Figures, 2005 - 2009, 4 inches - 7 inches, paper, tape, rubber, cumin, boxes. ©MBeck
Figures,  paper, tape, rubber, straight pins, boxes. ©MBeck



Figures,  paper, tape, rubber, glitter, boxes. ©MBeck
I made a series of figures over a period of 3 years or more.  I really adored them, but never felt like I could show them to anybody. I put them in my closet, put them in a box, in storage, took them out, put them back in, gave some away and regretted that and finally decided to try to find a way to exhibit them.  They have clearly been a source of conflict over the years although this past summer I happily displayed all of them in an exhibition.   I have about 50 of these little figures and each of them has a custom made box. You will probably see similarities between these figures and the figures that were frozen in time at Pompeii.
 
Victims of the eruption of Mount Vesuvius in Pompeii, Italy, 79 AD



I hadn't seen the figures from Pompeii before I made my figures, but it makes sense that there would be such a strong connection.  The figures at Pompeii are frozen in time at the horrific moment of their death.  I don't suppose it can get much more raw than that.  Although my figures are not about death, they are about expressing very basic and  raw moments of existence that exist beyond language. For whatever reason, I think I make these things because that is a more comfortable place for me- much more comfortable than what happens in daily life.

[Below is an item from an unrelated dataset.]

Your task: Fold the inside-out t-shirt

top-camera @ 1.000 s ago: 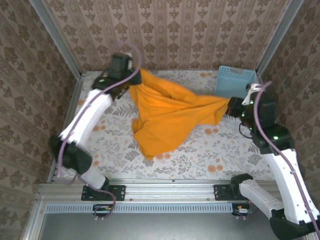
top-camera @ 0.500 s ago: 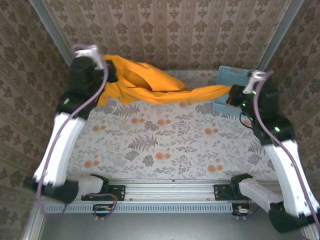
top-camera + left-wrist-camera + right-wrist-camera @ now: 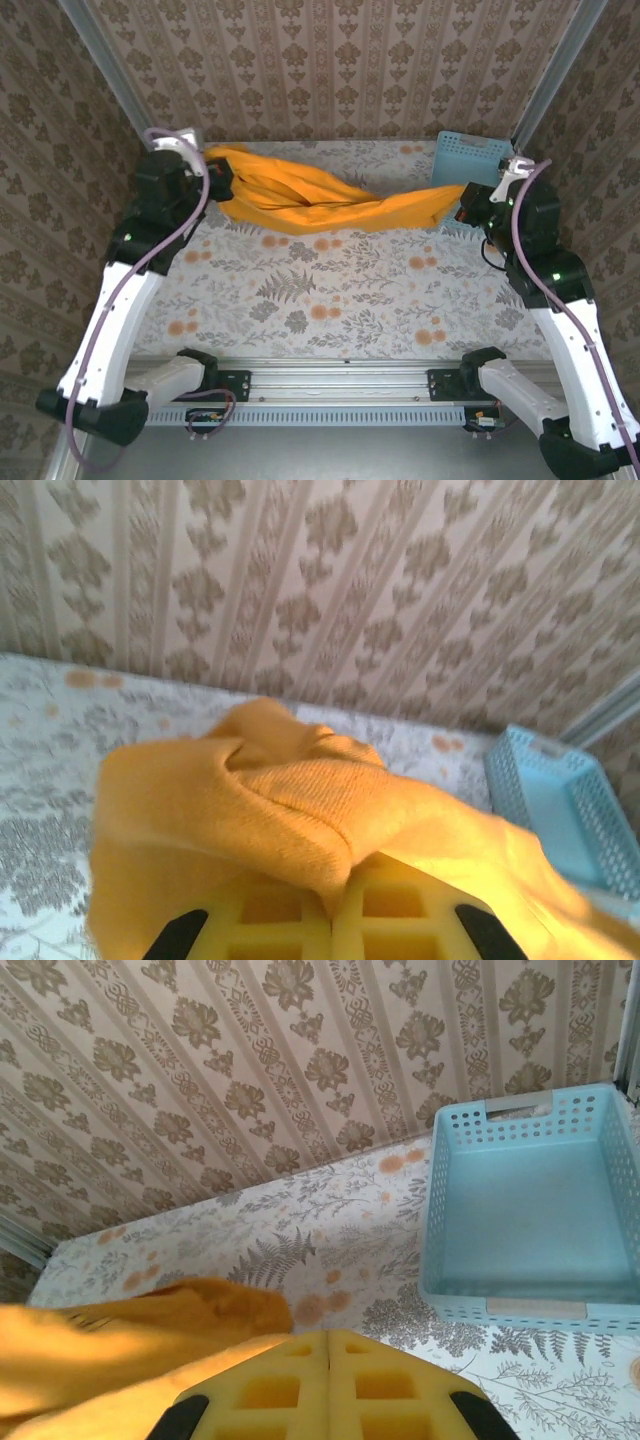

But more on that later.  For now, this should suffice as an introduction to who I am and some of my interests.  I will leave you with the latest video I made, which may seem a bit like a tangent, but is actually completely related in terms of subject matter.  This video is a work in progress, but I am excited by where it is going.  My friend and collaborator Jorge Calvo made the sound for me.


                                  




2 comments:

  1. Your figures are oddly warm looking, I want to hug them. Speaking of journeys into art, I recently read "Just Kids" by Patti Smith. A lovely book about the mystery of making art, love and creating in NYC during the 60s and 70s. Great job on the blog M!